Yet she is right where she wants to be. "I've worked on a lot of other accounts," Kavanaugh said. "I love the whole idea of farming and the family farm. That's why I've stayed."
She is also drawn to the intricacies that make the market unique in the b-to-b segment. Her staple buys include publications such as Farm Journal, Successful Farming and Progressive Farmer, which work with media planners to split buys for a myriad of crop regions. One publication, for example, may publish close to 1,000 different versions of a monthly issue, Kavanaugh said. "The ag publishing folks are very proud of that because you don't see that in other b-to-b [publications]," she said.
Kavanaugh also relies upon extensive radio campaigns with stations that run daily regional farm reports, and also works with TV networks that have farm programming.
She has dabbled in new media, too.
After placing some Internet banner ads, she found growers remarkably responsive to giveaways.

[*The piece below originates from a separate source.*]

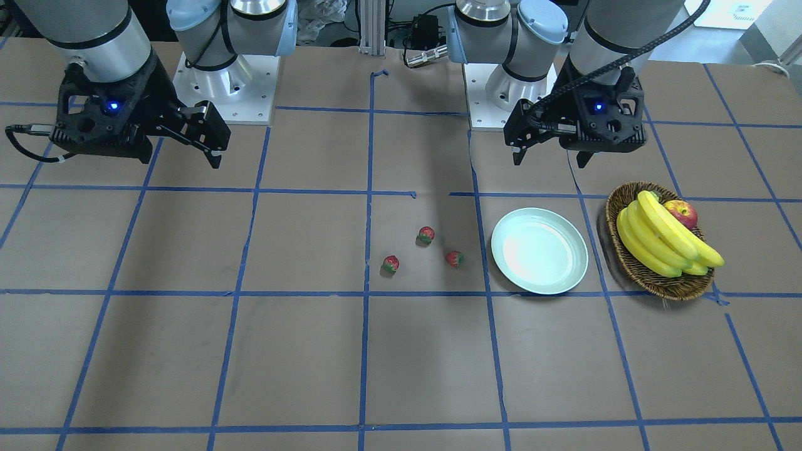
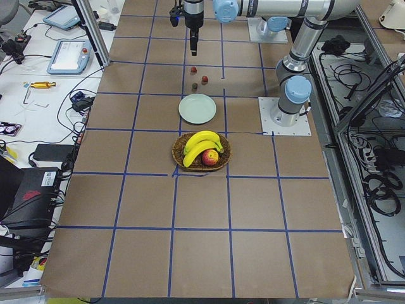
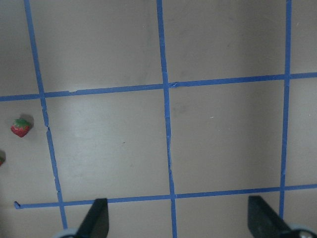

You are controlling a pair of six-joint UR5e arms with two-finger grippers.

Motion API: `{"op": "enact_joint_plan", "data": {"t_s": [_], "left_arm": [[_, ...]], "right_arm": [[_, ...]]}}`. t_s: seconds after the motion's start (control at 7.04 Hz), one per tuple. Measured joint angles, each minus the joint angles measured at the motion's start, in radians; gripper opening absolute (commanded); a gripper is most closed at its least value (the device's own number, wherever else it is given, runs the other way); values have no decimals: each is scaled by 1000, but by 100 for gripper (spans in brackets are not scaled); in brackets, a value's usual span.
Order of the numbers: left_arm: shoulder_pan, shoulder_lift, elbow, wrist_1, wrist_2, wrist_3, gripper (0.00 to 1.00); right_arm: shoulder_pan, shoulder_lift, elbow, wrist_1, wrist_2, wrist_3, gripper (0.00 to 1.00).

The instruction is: Collect all strawberries into plate

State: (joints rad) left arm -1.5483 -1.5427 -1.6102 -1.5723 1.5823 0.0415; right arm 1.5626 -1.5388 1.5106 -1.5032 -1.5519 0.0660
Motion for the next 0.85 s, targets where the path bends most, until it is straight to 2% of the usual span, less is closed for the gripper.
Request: {"op": "enact_joint_plan", "data": {"t_s": [0.43, 0.57, 0.85], "left_arm": [[-24, -2, -6, -1, -10, 8, 98], [-48, -12, -27, 24, -11, 8, 100], [-84, -54, -105, 162, -34, -7, 98]], "right_arm": [[0, 0, 4, -11, -1, 3, 100], [0, 2, 5, -30, -4, 3, 100], [0, 5, 10, -69, -9, -1, 100]]}}
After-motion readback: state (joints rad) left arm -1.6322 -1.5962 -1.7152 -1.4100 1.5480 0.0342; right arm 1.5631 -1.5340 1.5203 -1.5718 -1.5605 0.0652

Yet with a target audience with a median age of 50-plus, the Internet hasn't caught fire. And while larger, younger and progressive farmers have begun to use it, Kavanaugh said, she believes they only log on to a few tried-and-true sites.
"Farmers are busy people," she said. "They don't have a lot of time to sit down and log on to a computer." To learn about ag Web site usage, she joined the Agribusiness Internet Advertising Committee, a group of ad and media folk working to set audience measurement standards.
In her role, Kavanaugh has overseen media plans for the product launches of several DuPont herbicides and created comprehensive map-based methods of reporting media buys for the $8.5 million account.
She relishes the ag media community, where experience counts and once in, people tend to stay. And even with a shrinking market, Kavanaugh doesn't see the future of ag media planning as stagnant. "As the younger farmers come on board ... the Internet will become more of a focus point," she said. "I think that's going to be exciting. I think you'll see a change."